> [Problem requirements]: Nothing outside the range below should be printed. Output exactly the lines from the line with "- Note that" to the line with "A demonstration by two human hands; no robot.", both included.

> [Data provided]:
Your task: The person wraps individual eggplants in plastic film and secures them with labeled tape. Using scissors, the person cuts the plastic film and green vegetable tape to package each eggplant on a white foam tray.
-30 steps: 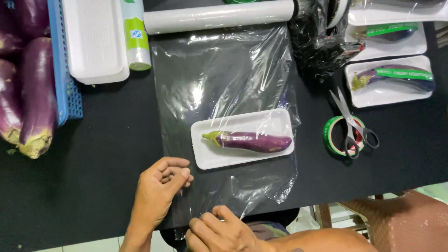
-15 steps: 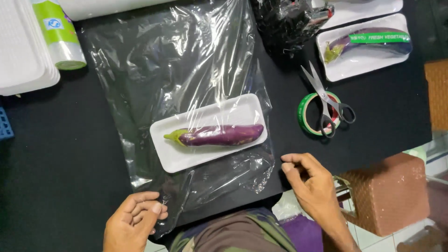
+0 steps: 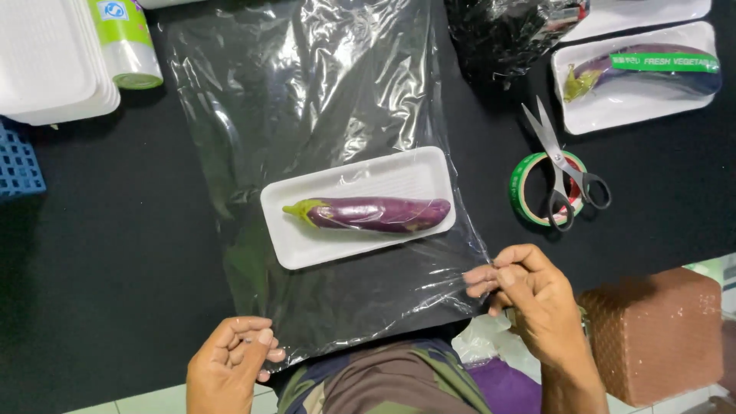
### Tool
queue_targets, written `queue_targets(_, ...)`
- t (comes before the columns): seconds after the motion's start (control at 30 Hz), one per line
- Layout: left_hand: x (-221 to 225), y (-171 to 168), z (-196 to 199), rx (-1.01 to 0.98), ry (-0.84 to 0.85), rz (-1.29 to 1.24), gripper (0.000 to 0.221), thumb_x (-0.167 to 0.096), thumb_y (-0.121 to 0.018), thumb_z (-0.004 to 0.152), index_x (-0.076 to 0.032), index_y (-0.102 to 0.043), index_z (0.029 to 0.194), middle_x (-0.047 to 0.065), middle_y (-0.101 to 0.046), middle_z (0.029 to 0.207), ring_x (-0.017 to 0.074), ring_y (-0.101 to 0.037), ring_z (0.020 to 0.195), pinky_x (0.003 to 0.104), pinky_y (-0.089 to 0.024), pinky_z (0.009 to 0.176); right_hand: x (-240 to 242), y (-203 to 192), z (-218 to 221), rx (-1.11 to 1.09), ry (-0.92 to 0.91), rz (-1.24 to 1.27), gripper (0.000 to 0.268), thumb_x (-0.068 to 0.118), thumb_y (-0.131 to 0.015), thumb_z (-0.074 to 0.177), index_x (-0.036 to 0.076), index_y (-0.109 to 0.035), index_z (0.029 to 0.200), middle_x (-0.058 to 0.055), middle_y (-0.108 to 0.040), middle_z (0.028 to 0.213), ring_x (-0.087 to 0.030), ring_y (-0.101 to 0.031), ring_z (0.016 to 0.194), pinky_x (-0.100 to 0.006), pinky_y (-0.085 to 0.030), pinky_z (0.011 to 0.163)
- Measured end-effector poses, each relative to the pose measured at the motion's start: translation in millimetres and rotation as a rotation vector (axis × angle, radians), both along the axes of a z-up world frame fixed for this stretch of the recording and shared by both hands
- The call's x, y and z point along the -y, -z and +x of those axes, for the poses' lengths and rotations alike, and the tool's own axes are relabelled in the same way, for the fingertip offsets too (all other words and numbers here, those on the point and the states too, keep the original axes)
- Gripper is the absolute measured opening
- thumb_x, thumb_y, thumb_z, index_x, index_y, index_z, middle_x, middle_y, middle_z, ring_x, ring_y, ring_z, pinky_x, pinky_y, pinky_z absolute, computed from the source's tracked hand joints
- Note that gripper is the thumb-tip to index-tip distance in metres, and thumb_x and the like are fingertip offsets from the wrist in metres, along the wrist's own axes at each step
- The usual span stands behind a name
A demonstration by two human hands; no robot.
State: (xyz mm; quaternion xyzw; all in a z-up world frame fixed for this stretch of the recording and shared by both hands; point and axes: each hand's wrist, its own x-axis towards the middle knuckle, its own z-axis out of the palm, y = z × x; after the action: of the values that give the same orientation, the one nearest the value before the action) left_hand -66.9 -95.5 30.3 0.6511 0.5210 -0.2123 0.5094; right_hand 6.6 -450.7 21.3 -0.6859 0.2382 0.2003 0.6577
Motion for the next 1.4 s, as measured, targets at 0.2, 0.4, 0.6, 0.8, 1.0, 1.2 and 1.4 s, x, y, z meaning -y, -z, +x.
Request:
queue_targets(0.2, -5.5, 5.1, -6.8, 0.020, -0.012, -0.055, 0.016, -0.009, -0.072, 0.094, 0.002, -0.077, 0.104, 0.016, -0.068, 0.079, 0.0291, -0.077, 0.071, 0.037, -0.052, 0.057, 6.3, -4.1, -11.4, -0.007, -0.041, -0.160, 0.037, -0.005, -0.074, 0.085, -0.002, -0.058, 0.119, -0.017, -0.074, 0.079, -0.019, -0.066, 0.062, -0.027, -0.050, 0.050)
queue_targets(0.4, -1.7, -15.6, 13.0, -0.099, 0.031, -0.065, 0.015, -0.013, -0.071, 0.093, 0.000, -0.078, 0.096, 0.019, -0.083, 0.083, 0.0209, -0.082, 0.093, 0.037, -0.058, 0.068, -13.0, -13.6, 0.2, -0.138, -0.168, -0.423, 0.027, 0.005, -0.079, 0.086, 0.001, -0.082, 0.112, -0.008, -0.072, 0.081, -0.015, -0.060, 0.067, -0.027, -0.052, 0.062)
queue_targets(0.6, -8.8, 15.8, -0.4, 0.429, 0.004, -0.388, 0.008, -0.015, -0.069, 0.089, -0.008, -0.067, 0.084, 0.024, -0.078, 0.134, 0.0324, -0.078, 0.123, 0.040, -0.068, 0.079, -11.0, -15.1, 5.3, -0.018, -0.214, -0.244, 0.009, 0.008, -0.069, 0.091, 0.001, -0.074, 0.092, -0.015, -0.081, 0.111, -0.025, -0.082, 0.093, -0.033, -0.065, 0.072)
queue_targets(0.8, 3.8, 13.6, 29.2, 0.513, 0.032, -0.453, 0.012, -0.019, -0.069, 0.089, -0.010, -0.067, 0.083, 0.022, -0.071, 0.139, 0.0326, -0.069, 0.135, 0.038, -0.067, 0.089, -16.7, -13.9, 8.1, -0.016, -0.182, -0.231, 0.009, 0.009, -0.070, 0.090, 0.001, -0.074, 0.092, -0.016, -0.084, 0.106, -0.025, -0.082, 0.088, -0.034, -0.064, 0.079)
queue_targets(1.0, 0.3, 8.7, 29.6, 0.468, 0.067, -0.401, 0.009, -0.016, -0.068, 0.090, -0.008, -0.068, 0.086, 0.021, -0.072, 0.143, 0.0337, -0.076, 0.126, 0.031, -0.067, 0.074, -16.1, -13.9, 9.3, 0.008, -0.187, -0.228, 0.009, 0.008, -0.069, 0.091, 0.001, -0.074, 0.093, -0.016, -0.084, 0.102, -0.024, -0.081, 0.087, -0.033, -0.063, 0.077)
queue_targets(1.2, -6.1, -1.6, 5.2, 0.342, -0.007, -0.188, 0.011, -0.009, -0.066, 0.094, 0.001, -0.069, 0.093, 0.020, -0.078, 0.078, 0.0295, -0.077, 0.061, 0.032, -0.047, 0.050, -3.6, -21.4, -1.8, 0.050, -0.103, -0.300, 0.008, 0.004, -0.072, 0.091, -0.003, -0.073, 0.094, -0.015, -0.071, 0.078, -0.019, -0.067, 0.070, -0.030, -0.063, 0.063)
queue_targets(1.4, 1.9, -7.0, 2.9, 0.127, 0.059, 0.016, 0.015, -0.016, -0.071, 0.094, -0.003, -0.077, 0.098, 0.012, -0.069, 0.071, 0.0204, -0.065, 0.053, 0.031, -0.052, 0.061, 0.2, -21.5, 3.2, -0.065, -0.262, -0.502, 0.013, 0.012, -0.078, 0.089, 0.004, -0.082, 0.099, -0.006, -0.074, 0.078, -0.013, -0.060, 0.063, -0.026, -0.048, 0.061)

> [Expected answer]:
- Note that gripper is the thumb-tip to index-tip distance in metres, and thumb_x and the like are fingertip offsets from the wrist in metres, along the wrist's own axes at each step
- The usual span stands behind a name
A demonstration by two human hands; no robot.

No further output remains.